- Born: 2 April 1564 Dublin, Ireland
- Died: 17 June 1614 (aged 50) Madrid, Spain
- Occupation(s): Jesuit priest, musicologist, writer

= William Bathe =

Irish priest and music theorist

William Bathe (2 April 1564 – 17 June 1614) was an Anglo-Irish Jesuit priest, musician and writer.

==Life==
Born in Dublin, Bathe lived at Drumcondra Castle, County Dublin, a member of a leading Anglo-Irish family. He was the eldest surviving son of John Bathe, Chancellor of the Exchequer of Ireland, and his first wife Eleanor Preston, daughter of Jenico Preston, 3rd Viscount Gormanston and Lady Catherine Fitzgerald; his paternal grandfather was James Bathe, Chief Baron of the Irish Exchequer, whose second wife, William's grandmother, was Eleanor Burnell of Balgriffin His brother John Bathe was an Irish representative at the Royal Court in Madrid in the early 1600s. When William's father died in 1586 the family were among the biggest landowners in Dublin, although their wealth and influence notably declined in the next generation. Upon on his father's death, William inherited the family estates, but on entering the priesthood he passed them to John, the next brother in age, in 1601.

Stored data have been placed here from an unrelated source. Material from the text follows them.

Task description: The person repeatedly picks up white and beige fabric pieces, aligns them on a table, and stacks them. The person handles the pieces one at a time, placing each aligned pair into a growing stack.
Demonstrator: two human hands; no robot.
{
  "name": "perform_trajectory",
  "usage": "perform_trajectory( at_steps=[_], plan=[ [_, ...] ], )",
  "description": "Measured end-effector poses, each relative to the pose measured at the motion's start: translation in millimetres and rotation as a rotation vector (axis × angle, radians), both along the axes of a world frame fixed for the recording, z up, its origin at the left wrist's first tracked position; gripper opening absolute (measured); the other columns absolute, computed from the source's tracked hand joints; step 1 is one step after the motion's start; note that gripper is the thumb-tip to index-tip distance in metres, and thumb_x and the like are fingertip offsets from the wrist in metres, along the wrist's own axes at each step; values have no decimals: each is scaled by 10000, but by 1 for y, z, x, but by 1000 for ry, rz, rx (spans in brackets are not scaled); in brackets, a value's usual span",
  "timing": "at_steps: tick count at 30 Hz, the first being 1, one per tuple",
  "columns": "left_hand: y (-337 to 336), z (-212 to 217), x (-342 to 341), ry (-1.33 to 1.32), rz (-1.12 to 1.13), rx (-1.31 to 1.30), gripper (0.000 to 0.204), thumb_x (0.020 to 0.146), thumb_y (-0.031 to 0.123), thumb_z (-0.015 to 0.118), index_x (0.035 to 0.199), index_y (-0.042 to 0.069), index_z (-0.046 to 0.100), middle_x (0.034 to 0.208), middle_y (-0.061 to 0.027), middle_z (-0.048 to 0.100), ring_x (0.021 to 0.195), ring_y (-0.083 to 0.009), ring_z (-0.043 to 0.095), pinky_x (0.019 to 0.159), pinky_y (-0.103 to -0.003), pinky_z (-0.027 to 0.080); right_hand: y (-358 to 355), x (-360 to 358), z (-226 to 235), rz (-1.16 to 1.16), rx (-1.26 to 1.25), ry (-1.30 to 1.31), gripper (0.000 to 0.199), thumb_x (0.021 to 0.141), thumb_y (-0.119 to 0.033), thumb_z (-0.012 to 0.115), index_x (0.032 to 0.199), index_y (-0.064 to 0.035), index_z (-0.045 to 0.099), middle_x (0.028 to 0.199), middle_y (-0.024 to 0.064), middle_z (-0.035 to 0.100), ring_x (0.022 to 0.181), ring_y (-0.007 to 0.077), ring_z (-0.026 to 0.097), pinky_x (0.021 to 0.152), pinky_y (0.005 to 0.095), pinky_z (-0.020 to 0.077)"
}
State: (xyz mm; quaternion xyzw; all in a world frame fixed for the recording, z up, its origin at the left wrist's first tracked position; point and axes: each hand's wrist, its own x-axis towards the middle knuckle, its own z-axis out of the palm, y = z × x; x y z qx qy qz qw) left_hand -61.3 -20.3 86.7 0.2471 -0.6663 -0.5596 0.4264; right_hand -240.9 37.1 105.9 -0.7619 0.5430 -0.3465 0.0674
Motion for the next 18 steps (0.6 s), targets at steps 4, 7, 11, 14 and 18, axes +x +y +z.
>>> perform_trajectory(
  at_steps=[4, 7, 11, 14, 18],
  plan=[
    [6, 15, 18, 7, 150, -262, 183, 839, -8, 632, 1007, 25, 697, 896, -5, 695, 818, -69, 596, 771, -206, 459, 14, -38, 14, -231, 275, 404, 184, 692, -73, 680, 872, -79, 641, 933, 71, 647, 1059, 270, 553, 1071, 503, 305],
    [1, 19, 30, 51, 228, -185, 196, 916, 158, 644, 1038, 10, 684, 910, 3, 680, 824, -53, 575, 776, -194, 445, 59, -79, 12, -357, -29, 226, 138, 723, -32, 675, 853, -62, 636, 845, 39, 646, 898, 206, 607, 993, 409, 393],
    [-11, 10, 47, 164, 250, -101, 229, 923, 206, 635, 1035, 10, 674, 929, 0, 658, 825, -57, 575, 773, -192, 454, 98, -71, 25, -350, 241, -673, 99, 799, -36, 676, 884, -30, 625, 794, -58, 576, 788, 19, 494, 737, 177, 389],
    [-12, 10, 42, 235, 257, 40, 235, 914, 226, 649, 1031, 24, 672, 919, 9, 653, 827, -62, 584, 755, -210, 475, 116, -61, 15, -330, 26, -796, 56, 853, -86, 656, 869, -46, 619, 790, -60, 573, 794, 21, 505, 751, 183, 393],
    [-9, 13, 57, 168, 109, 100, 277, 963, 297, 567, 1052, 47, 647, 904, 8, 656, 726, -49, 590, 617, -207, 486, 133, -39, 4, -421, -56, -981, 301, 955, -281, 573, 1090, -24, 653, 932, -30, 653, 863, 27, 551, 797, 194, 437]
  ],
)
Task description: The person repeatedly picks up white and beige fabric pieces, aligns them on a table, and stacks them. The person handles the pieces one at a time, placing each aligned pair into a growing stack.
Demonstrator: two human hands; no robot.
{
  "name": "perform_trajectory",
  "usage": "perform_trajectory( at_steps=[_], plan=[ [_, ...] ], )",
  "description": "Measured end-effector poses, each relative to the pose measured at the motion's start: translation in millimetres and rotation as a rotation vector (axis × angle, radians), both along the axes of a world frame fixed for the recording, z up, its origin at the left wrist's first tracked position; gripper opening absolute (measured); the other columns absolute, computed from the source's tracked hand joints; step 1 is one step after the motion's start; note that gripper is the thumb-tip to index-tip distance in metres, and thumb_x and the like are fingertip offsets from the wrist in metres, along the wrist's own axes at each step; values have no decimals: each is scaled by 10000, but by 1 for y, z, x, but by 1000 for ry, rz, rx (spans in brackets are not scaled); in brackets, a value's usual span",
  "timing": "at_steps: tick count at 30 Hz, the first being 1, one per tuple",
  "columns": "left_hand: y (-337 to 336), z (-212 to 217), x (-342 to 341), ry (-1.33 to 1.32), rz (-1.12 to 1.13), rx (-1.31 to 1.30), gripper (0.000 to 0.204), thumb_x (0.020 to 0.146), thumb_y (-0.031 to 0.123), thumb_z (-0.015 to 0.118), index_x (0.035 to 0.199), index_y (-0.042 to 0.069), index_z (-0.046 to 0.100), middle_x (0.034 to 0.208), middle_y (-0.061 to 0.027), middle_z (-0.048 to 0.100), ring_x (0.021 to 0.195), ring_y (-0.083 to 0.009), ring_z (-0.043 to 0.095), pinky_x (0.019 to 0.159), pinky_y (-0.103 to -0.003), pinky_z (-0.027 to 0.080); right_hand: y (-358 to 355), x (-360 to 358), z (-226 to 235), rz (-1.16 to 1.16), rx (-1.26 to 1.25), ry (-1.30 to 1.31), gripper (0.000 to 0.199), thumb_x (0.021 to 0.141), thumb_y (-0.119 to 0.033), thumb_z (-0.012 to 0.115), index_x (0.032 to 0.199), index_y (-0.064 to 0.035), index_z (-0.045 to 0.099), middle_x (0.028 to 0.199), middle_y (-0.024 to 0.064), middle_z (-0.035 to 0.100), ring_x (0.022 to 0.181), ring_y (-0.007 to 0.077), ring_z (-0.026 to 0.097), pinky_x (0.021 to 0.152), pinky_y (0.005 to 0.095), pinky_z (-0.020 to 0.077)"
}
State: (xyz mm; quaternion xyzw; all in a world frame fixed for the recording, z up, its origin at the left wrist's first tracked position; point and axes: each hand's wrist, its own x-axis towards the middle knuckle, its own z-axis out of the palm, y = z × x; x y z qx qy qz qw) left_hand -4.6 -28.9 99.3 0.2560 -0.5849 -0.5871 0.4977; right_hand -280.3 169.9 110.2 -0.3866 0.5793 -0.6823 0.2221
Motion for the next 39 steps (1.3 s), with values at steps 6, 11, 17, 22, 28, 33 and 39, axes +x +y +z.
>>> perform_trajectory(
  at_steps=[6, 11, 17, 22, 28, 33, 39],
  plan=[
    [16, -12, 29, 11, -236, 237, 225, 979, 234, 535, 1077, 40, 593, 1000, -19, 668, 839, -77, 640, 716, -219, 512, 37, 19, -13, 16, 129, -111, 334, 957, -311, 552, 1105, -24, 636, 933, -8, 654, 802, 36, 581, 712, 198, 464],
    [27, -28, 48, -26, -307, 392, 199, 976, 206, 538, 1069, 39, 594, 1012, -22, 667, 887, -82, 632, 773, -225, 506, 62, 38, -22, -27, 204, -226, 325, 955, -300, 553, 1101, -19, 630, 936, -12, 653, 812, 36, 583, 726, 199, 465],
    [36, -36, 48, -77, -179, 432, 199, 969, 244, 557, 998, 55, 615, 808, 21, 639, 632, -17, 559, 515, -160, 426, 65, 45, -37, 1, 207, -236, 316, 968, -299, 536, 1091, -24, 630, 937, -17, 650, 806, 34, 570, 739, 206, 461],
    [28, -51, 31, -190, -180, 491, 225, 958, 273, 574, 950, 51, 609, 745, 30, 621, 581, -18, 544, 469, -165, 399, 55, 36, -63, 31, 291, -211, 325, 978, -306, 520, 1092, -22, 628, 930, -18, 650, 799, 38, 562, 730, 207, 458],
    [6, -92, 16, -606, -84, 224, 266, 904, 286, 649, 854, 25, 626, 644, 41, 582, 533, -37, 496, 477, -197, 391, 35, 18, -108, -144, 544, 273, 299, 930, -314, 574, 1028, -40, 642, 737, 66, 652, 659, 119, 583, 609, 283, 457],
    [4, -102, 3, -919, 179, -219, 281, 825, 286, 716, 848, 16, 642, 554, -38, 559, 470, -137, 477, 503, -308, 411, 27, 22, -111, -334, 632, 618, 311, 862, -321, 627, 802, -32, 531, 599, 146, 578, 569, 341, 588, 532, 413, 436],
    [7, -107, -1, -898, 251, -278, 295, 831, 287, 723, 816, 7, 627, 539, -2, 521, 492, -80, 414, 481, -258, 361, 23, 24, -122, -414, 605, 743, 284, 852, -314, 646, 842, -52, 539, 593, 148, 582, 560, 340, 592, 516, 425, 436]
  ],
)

Bathe was trained as a musician and linguist at Oxford, where he wrote A Briefe Introductione to the True Art of Musicke (1584), which was revised as A Briefe Introduction to the Skill of Song (c.1596) – the first printed treatise on music in the English language. Following a long-standing family tradition, he also studied law at the Inns of Court in London. For a time he enjoyed the favor of Queen Elizabeth I, to whom he presented a harp of his own design. The Queen made him a number of grants of land, thus adding further to the extensive Bathe holdings: but royal favour ceased after 1598, when Elizabeth discovered that William had been ordained a priest. The decision of a third Bathe brother, Luke, to become a priest did nothing to restore the family to favor (under the name Father Edward, Luke became a prominent member of the Capuchin order). Apart from the religious issue, the close friendship between Hugh O'Neill, Earl of Tyrone and Sir William Warren, who married William's widowed stepmother Jenet Finglas, raised serious questions about the family's loyalty to the English Crown during O'Neill's rebellion, popularly known as the Nine Years War. William is not known to have visited Ireland after 1601.

William Bathe taught languages in Europe and wrote one of the world's first language teaching texts, Janua Linguarum (The Door of Tongues, 1611), a juxtaposition of phrases in Latin and Spanish. It proved so popular that within twenty years it had been translated into nine languages. The Moravian educator Comenius based his work Janua linguarum reserata on this text.

For a period of time Bathe was rector of the Irish College at Salamanca.

He should not be confused with his cousin Sir William Bathe of Athcarne Castle (died 1597), who was a judge of the Irish Court of Common Pleas.

==Bibliography==
- Pulver, Jeffrey, "The English Theorists 10: William Bathe", in: The Musical Times vol. 75 (1934), pp. 900–902.
- Rainbow, Bernarr, "Bathe and his Introductions to Musicke", in: The Musical Times vol. 123 (1982), pp. 243–247.
- Nixon, Paul J., "William Bathe and His Times", in: The Musical Times vol. 124 (1983), pp. 101–102.
- Ó Mathúna, Seán P., William Bathe, S.J., 1564–1614. A Pioneer in Linguistics (Amsterdam & Philadelphia: John Benjamins, 1986).
- Karnes, Kevin C. (ed.), A Brief Introduction to the Skill of Song by William Bathe (London and New York: Routledge, 2005).